谢灼打扮得很低调,一袭白衣,扎人堆里也不显眼,可他的相貌气度却无论如何没法隐于众人。
自打他落座,明里暗里的视线就从未停过。
谢灼淡定地给自己斟了一壶茶,送至唇边。
他来这里,主要是由于自个儿闲得慌,而这茶楼不就是听故事的地方吗,正合他心意。
但出乎谢灼意料的是,他的对面,坐着一群扶桑宗的弟子。
那群少年少女们并未穿弟子服,但谢灼眼尖地认出了一个熟悉面孔——他在扶桑宗时见过数回。
再联想到容汀白特意把息怀聆喊回宗门……
谢灼握着茶盏的手不觉收紧,只怕苍穹界近来要有大事发生。
果不其然,谢灼没坐多久,对面那桌人便忍不住开口,压低声音议论纷纷。
“陈师兄,妖界最近有不少低等精怪,私自渡过无妄之门,为祸人间,如今已经有不少凡人死于妖族之手,民间已是怨声载道。”
一位小师弟接话道:“啧,这大昭国也真是运道不好,刚好是前任君主驾崩,太子继位的动荡时刻,遇上这档子事。”
一位看起来年长些的弟子道:“无妄之门的封印乃是开宗师祖亲手设下,其中蕴藏的灵力足以庇护人间万万年。若无意外,绝不可能此时失效。”
小师妹道:“师兄的意思是……”
陈师兄点点头:“若我所料不错,妖族无法破开无妄封印,只有一种可能,那便是有仙家弟子,背叛宗门,替妖君玉涟音、大开方便之门。”
小师妹眉头紧锁,愁容满面:“师兄所言当真?我们仙门里,竟有这等无耻之徒?那可是整个人间的生灵性命。
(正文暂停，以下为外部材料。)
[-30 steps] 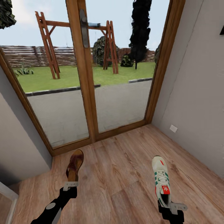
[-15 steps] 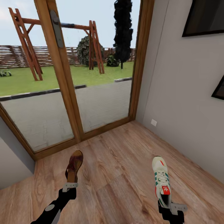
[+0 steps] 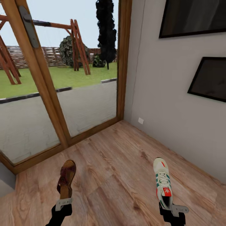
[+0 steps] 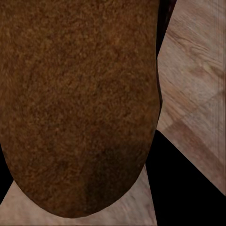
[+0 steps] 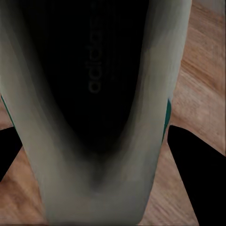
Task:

”
谢灼霍然起身,自然而然地走到了陈师兄的身侧,而后捡了处空位坐下。
小师妹瞪他一眼:“你是何人?”
谢灼笑道:“在下谢寸火,一介籍籍无名的散修而已。方才听见诸位道友议论妖族一事,我也颇感兴趣,特来问询一番。”
小师妹听完谢灼油嘴滑舌的一席话,眉头虽还皱着,但脸色肉眼可见地缓和下来。
只是深感这人厚脸皮。
陈师兄颇有师兄之风,以待客之道对待谢灼:“道友,你也对清缴妖邪一事有所志向?”
谢灼忙不叠点头,剖明心志,痛心疾首地道:“这位道友,我虽然修为平平,可我也有一颗爱民之心。正所谓上苍有好生之德,我也不忍见生灵涂炭。”
谢灼的话很有煽动力,先前态度鄙弃的小师妹听了,也不免对谢灼改观。
谢灼趁热打铁地继续道:“是以,我想问问诸位,这妖族私自闯入人间究竟是怎么一回事?还有,道友方才提及的,那位妖君玉涟音,又是个什么人物?”
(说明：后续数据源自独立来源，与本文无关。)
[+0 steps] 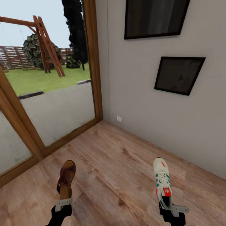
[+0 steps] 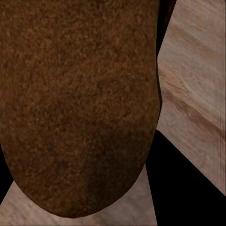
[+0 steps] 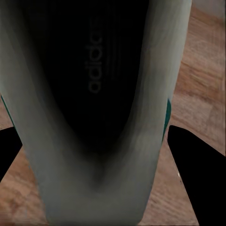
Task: Pick up the two gym shoes and the two sandals from the corridor floor and place them onto the hallstand (shoe rack) in the corridor, making sure they are on the rack and not on the floor. Arrange them so the two gym shoes are next to each other and the two sandals are next to each other.
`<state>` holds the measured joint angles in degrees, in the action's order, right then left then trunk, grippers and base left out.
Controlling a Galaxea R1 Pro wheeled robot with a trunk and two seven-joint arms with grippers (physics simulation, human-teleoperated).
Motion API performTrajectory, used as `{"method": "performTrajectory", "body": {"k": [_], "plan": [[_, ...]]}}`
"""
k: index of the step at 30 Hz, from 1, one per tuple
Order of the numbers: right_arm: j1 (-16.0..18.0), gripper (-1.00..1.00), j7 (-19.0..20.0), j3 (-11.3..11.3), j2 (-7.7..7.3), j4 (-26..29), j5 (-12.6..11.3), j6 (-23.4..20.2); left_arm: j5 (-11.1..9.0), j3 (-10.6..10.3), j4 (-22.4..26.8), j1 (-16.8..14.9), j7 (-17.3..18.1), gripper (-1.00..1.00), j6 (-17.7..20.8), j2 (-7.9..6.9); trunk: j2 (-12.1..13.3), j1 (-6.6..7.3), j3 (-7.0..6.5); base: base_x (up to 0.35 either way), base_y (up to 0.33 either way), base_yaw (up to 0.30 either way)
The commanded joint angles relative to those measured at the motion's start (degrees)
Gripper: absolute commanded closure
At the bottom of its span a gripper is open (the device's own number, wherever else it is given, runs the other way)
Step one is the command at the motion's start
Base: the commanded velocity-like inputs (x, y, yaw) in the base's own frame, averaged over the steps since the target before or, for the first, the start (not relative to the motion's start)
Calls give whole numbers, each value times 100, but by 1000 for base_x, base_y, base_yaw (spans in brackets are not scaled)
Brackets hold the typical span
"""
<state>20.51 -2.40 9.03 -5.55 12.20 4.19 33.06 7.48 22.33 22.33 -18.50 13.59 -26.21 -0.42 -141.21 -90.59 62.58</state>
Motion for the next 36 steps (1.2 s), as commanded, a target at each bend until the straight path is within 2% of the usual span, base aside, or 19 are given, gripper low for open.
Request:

谢灼说这话时,面上犹带着笑意,然而他心里已经又将玉涟音骂了个几百回了。
当初,被这狐狸坑了一遭的事,他可一直耿耿于怀,这一次,若能再次见到玉涟音,他定要给他几分颜色瞧瞧!
陈师兄嘴角一抽。
不知是不是他的错觉,这位谢道友在提交妖君名姓时,似乎分外咬牙切齿。
不过,眼下不是计较这许多的时候。
既然谢道友有意打听,陈师兄为了讲得更清楚,自然便选择了从头说起。
“谢道友,说来也巧,当初将玉涟音从琉璃塔中放出来的人物,也恰好与谢道友同姓谢,名灼。”
陈师兄只是随口提一嘴,但谢灼心虚地以扇遮了遮面。
幸好他机智,方才信口捏了一个假名,不过忘记给自己改个姓氏了。
……下回他定然注意!
陈师兄接着道:“那位谢公子放出了玉涟音后,玉涟音便一路赶回了妖界。他被镇压已有上千年,妖族分崩离析,始终战乱不断,各族之间相互攻伐,谁也不服谁。妖族的势力也顺带着式微,这对于人间而言,无疑是一桩好事。”
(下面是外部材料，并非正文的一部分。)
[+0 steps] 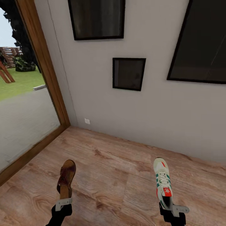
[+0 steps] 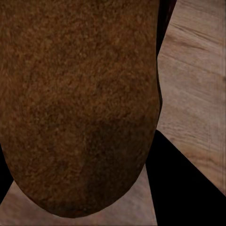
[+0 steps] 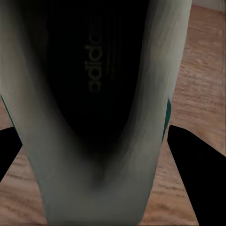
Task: Pick up the two gym shoes and the two sandals from the corridor floor and place them onto the hallstand (shoe rack) in the corridor, making sure they are on the rack and not on the floor. Arrange them so the two gym shoes are next to each other and the two sandals are next to each other.
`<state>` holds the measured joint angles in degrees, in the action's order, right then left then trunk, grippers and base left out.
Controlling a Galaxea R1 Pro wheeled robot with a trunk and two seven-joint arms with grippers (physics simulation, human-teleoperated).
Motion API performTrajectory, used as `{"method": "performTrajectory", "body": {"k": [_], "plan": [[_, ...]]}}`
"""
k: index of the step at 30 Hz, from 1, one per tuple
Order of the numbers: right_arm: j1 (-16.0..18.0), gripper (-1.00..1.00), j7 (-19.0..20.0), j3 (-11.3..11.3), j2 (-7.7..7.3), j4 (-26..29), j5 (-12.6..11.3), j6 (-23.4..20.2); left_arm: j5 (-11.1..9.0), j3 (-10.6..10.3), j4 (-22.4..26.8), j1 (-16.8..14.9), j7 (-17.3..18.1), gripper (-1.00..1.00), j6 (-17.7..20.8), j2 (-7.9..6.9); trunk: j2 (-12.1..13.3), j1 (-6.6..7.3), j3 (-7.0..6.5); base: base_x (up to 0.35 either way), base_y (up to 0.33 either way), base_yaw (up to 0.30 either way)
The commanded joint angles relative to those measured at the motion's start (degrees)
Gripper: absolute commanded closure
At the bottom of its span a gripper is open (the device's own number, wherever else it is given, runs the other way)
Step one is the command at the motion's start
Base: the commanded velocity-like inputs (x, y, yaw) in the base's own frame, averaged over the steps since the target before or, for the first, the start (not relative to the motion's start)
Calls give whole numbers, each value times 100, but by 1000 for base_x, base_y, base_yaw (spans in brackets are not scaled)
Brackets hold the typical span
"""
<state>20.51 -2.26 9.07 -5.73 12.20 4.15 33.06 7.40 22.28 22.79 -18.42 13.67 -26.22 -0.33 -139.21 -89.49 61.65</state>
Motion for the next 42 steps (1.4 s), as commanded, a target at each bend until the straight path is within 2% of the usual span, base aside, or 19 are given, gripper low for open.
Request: {"method": "performTrajectory", "body": {"k": [1,35,42], "plan": [[6,100,-29,17,2,-7,43,16,60,48,-5,-4,13,100,-24,8,-2,1,3,0,0,-300],[6,100,-38,22,2,-8,42,16,59,50,29,-4,10,100,-24,6,-2,1,-8,0,0,-300],[6,100,-38,21,2,-15,45,16,84,-30,37,-4,26,100,-9,15,-2,1,-8,0,0,-300]]}}
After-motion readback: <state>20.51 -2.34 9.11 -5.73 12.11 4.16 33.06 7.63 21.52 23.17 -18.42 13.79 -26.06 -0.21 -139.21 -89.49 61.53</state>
“然而玉涟音回到妖界,第一件事,便是收复了叛乱的妖族各部,将散乱无章的妖族重新聚合起来。即便他被镇压数年,但妖力却依然无可匹敌。妖族修养生息,如今又有了卷土重来之势。”
提及此事,陈师兄更是愁眉不展:“再加上,无妄之门莫名地出现了缝隙,低等妖族寻到可乘之机,便暗自来到人间,将这里当成了他们的狩猎场。”
谢灼听得不免脸热,这个局势,很难说他没有一点责任。
若非他初来乍到苍穹界,对此地一无所知,一来就闯下弥天大祸,放出玉涟音,也不至于有今日情形了。